Model Risk Considerations

Definition

Model risk is the potential for adverse consequences arising from decisions based on incorrect or misused models. Model risk management (MRM) encompasses policies, processes, and controls that govern model development, validation, deployment, and monitoring throughout a model’s lifecycle.

Intuition

Every deployed model is an approximation of reality built on historical data. The world can drift, the training data can be unrepresentative, and the model can be used outside its intended scope. Without governance structures, model failures may go undetected until they cause financial loss, regulatory action, reputational damage, or harm to individuals.

Formal Description

Model Risk Sources

Source	Description
Conceptual error	Wrong modelling approach for the problem (e.g., linear model for highly non-linear phenomena)
Data quality	Biased, incomplete, stale, or incorrectly processed training data
Implementation error	Bugs in feature pipelines, scoring code, or deployment infrastructure
Overfitting / underfitting	Poor generalization from training to production population
Concept drift	Statistical distribution of inputs $P (X)$ or $P(Y
Scope creep	Model used for purposes beyond its validated intended use

Regulatory Frameworks

SR 11-7 (Federal Reserve / OCC, 2011): the foundational US regulatory guidance on model risk management for banks. Defines a model as a quantitative method with inputs, processing, and outputs. Requires:

Model development with sound methodology, conceptual review, and documentation
Independent model validation — separate team reviews conceptual soundness, ongoing monitoring, and outcomes analysis
Effective challenge: validators must have sufficient authority, incentive, and expertise to critically assess models
Governance: inventory, tiering by risk, periodic revalidation schedule

EU AI Act (2024): risk-based regulation. High-risk AI systems (credit scoring, employment, critical infrastructure, law enforcement) require conformity assessment, technical documentation, human oversight provisions, transparency to affected persons, and registration in an EU database. Prohibited AI: social scoring by public authorities, real-time biometric identification in public spaces (with exceptions).

Validation Framework

Conceptual soundness review: Does the theoretical basis support the use case? Are assumptions reasonable and documented?

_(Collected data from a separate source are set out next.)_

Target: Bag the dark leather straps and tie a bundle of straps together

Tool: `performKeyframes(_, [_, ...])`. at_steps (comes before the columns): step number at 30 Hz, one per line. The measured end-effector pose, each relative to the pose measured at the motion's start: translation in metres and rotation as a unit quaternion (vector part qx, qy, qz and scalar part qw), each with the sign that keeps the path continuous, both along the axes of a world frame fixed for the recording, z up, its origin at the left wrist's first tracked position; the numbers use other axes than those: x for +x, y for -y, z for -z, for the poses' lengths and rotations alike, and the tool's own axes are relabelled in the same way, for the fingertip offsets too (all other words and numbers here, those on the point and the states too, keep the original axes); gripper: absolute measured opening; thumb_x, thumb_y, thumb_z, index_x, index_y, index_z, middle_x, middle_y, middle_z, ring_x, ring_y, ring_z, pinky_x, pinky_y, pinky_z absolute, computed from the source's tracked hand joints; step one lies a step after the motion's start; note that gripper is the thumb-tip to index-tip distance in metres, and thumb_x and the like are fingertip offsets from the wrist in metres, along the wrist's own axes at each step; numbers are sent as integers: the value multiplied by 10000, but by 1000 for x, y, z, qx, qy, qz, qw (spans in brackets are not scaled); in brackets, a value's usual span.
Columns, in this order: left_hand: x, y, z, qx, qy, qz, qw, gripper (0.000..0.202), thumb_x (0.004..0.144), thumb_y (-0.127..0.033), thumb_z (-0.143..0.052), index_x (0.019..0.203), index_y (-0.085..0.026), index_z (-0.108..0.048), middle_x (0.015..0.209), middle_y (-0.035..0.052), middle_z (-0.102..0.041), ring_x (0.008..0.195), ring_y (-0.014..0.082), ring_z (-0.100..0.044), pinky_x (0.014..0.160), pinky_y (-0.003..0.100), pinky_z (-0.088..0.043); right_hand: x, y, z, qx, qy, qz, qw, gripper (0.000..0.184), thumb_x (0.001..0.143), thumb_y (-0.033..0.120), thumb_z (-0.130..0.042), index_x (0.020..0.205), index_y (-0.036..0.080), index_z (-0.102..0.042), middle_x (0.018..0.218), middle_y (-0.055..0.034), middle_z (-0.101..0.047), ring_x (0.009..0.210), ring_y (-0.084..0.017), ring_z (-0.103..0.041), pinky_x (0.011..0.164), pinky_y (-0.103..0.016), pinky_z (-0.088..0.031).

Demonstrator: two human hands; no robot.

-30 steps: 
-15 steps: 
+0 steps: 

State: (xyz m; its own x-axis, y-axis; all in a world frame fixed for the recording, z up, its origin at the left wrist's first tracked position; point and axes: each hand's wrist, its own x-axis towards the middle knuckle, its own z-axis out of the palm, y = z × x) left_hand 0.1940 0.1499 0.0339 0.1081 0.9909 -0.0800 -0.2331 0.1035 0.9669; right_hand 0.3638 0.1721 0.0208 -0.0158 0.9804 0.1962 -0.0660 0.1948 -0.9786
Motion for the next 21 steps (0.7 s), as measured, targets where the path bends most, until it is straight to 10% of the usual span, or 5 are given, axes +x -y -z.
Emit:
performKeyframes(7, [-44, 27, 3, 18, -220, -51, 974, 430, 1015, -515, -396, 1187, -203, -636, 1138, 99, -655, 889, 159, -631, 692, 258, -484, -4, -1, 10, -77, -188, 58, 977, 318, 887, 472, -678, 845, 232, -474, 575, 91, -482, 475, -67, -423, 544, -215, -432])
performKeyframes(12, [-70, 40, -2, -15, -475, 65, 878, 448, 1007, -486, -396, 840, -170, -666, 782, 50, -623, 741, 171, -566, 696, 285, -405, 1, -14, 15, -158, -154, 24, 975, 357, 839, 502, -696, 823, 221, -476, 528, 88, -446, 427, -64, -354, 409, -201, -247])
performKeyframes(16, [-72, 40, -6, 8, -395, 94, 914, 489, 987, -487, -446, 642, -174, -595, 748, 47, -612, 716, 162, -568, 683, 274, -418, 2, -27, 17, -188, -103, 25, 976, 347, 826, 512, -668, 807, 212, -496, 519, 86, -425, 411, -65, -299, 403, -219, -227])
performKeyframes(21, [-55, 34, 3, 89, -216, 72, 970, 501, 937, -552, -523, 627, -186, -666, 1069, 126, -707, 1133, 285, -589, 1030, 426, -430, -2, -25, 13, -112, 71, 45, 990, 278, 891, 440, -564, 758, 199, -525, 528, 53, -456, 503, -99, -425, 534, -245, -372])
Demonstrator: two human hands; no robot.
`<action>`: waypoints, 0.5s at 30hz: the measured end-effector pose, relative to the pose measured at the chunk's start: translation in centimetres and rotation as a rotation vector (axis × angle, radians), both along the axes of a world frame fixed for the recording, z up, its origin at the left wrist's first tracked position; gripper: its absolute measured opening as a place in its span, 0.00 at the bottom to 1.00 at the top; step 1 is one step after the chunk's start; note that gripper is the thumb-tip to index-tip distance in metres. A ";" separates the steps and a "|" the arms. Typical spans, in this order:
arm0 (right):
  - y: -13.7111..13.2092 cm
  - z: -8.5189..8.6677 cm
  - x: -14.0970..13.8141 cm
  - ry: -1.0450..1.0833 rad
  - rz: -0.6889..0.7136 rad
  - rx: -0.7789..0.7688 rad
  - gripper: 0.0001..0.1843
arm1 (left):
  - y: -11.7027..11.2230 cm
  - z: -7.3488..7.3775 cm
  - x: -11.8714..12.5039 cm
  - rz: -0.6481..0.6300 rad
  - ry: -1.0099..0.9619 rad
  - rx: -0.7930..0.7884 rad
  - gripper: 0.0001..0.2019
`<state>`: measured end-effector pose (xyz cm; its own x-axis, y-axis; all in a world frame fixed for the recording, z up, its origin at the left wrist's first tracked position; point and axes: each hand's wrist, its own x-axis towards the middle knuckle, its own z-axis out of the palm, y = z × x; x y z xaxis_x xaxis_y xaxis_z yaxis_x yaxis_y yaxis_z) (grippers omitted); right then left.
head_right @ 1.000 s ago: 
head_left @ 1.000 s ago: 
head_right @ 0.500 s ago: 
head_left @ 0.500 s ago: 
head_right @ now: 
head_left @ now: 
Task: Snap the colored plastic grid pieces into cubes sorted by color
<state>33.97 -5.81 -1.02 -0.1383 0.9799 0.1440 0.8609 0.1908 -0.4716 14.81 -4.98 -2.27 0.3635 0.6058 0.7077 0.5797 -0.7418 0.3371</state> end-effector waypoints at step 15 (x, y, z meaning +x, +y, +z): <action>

Statistical backtesting: evaluate model performance on a holdout period or an out-of-time sample. Metrics depend on use case:

Classification: AUROC, Gini coefficient, Kolmogorov-Smirnov statistic, PSI (Population Stability Index)
Regression: RMSE, MAE, bias

Population Stability Index (PSI): measures distributional shift in input features between development and current population. $PSI = \sum_{i} (A_{i} - E_{i}) ln (A_{i} / E_{i})$ . Thresholds: PSI < 0.1 (stable), 0.1–0.2 (monitor), > 0.2 (investigate/retrain).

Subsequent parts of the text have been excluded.